Re: [PATCH v4 19/19] KVM: selftests: Add test for KVM_SET_USER_MEMORY_REGION

From: Sean Christopherson
Date: Tue Mar 24 2020 - 14:21:06 EST


On Tue, Mar 24, 2020 at 10:43:07AM +0100, Christian Borntraeger wrote:
>
> On 18.12.19 17:39, Sean Christopherson wrote:
> > On Wed, Dec 18, 2019 at 12:39:43PM +0100, Christian Borntraeger wrote:
> >>
> I started looking into this what it would cost to implement this on s390.
> s390 is also returning EFAULT if no memory slot is available.
>
> According to the doc this is not documented at all. So this part of the test
> vm = vm_create(VM_MODE_DEFAULT, 0, O_RDWR);
> vm_vcpu_add(vm, VCPU_ID);
> /* Fails with ENOSPC because the MMU can't create pages (no slots). */
> TEST_ASSERT(_vcpu_run(vm, VCPU_ID) == -1 && errno == ENOSPC,
> "Unexpected error code = %d", errno);
> kvm_vm_free(vm);
>
> is actually just testing that the implementation for x86 does not change the error
> from ENOSPC to something else.

It's even worse than that. There error isn't directly due to no having
a memslots, it occurs because the limit on number of pages in the MMU is
zero. On x86, that limit is automatically derived from the total size of
memslots.

The selftest could add an explicit ioctl() call to manually override the
number of allowed MMU pages, but that didn't seem any cleaner as it'd still
rely on undocumented internal KVM behavior.

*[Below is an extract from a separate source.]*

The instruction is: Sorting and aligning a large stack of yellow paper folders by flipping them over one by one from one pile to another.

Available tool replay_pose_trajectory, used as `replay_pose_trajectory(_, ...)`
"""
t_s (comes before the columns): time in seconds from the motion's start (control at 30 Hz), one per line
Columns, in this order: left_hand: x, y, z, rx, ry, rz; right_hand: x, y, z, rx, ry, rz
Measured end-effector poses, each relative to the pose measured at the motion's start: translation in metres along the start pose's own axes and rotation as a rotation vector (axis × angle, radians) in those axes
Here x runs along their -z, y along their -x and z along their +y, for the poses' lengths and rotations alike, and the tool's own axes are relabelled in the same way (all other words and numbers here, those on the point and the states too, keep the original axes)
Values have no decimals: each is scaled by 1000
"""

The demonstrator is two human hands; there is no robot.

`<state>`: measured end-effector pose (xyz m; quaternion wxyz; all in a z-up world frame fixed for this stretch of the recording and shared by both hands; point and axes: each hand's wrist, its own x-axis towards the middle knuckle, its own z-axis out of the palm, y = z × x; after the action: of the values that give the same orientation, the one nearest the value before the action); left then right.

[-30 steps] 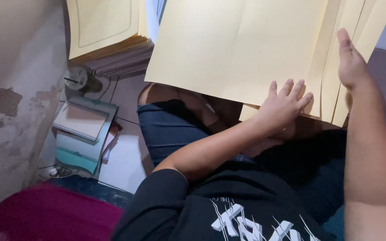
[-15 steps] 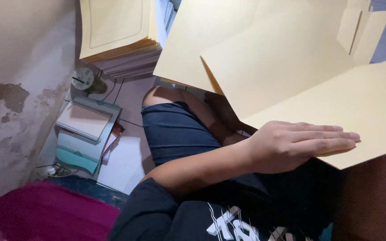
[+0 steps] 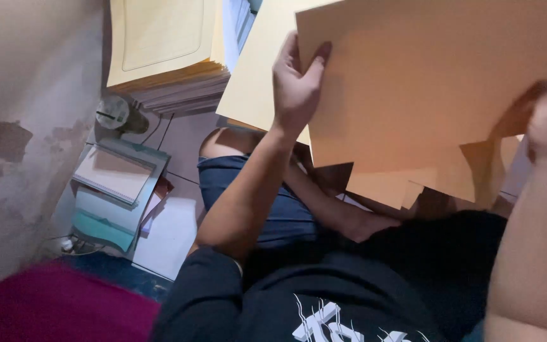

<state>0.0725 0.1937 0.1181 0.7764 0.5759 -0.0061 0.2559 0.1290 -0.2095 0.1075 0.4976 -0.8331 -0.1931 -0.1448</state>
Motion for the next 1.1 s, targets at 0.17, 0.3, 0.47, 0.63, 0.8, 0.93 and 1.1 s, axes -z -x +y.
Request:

TL;DR: I'm not a huge fan of the code either.

> The question is: do we want to document the error for the "no memslot" case
> and then change all existing platforms?

At first blush, I like the idea of adding an explicit check in KVM_RUN to
return an error if there isn't at least one usable memslot. But, it'd be a
little weird/kludgy on x86/VMX due to the existence of "private" memslots,
i.e. the check should really fire on "no public memslots". At that point,
I'm not sure whether the well defined errno would be worth the extra code.